● **WHAT YOU SHOULD DO**:
Look through the data below, and copy each line that carries the word "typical".

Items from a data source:
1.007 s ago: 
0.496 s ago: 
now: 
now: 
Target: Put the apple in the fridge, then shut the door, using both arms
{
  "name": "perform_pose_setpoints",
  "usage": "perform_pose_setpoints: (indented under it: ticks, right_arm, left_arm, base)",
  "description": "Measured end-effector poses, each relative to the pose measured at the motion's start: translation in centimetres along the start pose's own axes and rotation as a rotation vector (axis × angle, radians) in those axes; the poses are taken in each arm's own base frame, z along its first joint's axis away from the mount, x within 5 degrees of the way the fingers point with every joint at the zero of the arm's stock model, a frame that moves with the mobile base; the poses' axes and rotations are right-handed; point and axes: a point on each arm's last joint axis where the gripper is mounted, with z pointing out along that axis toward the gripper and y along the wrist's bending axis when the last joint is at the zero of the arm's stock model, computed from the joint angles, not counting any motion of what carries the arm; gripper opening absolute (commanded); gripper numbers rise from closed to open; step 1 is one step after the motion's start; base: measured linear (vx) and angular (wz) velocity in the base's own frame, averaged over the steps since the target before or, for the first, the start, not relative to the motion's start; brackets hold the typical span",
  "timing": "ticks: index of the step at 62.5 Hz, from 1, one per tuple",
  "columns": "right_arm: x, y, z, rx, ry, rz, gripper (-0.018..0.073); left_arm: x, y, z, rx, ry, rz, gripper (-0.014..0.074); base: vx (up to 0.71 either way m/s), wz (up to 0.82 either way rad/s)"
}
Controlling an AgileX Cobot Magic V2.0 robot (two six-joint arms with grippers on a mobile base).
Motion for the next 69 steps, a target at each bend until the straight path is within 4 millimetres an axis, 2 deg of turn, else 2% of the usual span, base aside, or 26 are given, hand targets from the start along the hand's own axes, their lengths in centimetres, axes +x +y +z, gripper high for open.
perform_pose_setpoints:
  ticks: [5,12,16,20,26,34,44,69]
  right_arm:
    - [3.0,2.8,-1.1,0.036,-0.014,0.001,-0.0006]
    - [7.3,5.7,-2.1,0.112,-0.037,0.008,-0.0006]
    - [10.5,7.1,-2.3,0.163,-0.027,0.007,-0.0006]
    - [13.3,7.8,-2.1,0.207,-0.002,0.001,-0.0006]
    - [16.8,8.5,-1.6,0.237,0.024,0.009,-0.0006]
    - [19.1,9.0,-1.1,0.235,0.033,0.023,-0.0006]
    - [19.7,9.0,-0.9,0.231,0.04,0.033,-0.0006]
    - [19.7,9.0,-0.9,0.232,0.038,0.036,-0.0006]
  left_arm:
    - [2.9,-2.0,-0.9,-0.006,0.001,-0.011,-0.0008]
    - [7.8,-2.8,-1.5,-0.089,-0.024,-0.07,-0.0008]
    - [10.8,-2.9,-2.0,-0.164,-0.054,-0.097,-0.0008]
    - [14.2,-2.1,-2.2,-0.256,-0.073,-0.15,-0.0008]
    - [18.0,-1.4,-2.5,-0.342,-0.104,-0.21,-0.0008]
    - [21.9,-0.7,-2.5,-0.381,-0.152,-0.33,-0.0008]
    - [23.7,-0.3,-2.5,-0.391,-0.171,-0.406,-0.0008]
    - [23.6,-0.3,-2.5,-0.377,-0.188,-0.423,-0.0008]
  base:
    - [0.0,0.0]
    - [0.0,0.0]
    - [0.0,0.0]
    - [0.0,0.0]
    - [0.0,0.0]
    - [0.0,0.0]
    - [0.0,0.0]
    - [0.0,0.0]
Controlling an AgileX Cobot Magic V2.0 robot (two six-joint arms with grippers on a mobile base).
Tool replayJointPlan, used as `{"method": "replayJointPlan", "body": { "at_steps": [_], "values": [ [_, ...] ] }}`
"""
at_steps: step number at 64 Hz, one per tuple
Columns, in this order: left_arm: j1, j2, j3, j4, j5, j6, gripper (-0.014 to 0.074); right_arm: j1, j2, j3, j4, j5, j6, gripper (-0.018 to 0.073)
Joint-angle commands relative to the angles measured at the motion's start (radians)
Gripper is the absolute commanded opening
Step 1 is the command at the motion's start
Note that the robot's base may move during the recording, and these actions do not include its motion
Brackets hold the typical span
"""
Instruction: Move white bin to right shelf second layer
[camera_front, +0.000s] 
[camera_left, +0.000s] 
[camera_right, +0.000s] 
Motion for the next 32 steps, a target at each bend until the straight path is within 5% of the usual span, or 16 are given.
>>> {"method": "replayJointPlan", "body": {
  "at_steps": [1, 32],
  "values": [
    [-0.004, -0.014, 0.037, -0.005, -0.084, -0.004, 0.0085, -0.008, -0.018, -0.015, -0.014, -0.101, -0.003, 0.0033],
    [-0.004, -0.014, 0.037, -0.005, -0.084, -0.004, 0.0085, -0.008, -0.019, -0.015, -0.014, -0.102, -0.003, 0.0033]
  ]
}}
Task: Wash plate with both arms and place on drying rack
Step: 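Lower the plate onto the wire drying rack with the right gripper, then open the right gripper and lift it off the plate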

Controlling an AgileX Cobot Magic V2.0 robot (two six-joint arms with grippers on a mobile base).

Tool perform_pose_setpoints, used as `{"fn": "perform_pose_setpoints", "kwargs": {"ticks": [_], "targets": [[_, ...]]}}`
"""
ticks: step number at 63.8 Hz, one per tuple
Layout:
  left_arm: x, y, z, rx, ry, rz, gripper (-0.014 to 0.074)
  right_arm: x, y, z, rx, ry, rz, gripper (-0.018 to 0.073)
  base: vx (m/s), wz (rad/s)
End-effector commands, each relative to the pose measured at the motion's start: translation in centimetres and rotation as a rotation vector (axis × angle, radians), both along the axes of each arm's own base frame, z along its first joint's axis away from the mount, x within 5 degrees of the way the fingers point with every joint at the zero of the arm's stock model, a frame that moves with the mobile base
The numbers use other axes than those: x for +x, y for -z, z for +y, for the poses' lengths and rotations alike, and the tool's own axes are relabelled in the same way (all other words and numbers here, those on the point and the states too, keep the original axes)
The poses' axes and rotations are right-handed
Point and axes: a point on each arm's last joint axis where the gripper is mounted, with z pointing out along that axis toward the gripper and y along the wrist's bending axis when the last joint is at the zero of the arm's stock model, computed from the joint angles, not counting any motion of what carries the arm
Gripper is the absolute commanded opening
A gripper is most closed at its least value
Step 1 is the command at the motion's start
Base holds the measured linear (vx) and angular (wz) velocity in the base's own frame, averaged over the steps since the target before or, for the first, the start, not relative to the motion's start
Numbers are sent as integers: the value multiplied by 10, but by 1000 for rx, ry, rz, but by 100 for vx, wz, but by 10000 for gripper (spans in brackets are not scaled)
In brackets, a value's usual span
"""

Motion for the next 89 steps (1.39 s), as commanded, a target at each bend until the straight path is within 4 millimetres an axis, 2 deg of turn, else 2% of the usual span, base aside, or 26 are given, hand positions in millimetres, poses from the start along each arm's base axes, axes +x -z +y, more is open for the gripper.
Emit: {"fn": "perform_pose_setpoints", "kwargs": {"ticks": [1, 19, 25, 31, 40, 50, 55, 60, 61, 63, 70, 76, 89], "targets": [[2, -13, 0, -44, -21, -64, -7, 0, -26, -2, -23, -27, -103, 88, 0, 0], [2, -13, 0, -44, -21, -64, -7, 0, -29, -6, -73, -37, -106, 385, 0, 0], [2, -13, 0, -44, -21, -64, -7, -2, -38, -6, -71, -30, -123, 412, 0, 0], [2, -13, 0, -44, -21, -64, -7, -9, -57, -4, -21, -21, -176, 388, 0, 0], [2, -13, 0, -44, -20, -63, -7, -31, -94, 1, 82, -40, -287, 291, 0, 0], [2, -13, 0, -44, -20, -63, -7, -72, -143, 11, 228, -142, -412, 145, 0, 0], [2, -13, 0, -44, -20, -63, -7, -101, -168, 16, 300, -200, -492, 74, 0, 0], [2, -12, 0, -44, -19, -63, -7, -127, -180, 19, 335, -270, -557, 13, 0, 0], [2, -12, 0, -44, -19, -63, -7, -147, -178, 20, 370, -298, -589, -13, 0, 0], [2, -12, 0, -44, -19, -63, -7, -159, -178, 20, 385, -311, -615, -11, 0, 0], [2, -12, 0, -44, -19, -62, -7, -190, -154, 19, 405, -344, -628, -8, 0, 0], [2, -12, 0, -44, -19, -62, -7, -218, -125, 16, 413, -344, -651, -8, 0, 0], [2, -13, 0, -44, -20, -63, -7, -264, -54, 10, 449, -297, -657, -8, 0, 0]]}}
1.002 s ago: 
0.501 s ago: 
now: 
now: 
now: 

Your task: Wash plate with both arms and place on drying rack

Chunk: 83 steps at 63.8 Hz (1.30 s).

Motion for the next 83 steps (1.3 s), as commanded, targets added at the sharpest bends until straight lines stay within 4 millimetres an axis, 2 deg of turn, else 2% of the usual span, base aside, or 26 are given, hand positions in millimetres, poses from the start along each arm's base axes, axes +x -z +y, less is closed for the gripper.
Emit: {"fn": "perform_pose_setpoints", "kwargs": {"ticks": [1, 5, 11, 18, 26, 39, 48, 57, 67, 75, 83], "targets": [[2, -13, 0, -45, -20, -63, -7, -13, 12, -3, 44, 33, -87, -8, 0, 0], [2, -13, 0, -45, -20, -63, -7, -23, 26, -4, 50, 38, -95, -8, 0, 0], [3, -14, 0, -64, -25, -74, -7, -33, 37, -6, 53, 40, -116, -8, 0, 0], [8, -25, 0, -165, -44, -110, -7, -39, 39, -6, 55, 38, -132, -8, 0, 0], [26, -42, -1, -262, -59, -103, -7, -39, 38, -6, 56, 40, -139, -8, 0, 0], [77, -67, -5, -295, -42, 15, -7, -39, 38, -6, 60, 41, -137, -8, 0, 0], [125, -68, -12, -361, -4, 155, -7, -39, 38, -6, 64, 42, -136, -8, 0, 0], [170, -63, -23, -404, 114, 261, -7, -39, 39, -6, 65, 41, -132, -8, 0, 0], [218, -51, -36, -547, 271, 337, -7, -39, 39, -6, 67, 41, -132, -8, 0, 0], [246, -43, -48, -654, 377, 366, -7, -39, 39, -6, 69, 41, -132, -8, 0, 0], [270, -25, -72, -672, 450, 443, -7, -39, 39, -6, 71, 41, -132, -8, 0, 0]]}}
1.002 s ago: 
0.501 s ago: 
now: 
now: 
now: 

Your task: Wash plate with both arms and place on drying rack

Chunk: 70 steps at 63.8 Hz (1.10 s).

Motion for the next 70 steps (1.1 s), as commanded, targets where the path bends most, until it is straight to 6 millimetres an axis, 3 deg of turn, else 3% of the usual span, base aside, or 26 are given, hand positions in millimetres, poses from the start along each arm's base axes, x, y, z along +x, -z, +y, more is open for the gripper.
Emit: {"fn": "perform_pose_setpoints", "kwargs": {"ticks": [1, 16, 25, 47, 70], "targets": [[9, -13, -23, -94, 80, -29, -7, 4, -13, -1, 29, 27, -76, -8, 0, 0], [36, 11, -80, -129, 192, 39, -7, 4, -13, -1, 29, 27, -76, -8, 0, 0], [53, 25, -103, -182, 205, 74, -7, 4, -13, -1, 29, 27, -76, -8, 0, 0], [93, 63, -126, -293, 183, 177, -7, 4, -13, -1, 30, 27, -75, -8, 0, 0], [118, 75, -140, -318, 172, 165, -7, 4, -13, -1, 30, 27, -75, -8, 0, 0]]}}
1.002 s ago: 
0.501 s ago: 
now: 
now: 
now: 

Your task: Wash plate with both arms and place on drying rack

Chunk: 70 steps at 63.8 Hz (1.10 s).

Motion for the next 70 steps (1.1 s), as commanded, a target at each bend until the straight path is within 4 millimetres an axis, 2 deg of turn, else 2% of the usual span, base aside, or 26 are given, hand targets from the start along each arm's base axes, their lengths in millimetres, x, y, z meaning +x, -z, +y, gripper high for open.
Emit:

● **WRITTEN ANSWER**:
  "description": "Measured end-effector poses, each relative to the pose measured at the motion's start: translation in centimetres along the start pose's own axes and rotation as a rotation vector (axis × angle, radians) in those axes; the poses are taken in each arm's own base frame, z along its first joint's axis away from the mount, x within 5 degrees of the way the fingers point with every joint at the zero of the arm's stock model, a frame that moves with the mobile base; the poses' axes and rotations are right-handed; point and axes: a point on each arm's last joint axis where the gripper is mounted, with z pointing out along that axis toward the gripper and y along the wrist's bending axis when the last joint is at the zero of the arm's stock model, computed from the joint angles, not counting any motion of what carries the arm; gripper opening absolute (commanded); gripper numbers rise from closed to open; step 1 is one step after the motion's start; base: measured linear (vx) and angular (wz) velocity in the base's own frame, averaged over the steps since the target before or, for the first, the start, not relative to the motion's start; brackets hold the typical span",
Brackets hold the typical span

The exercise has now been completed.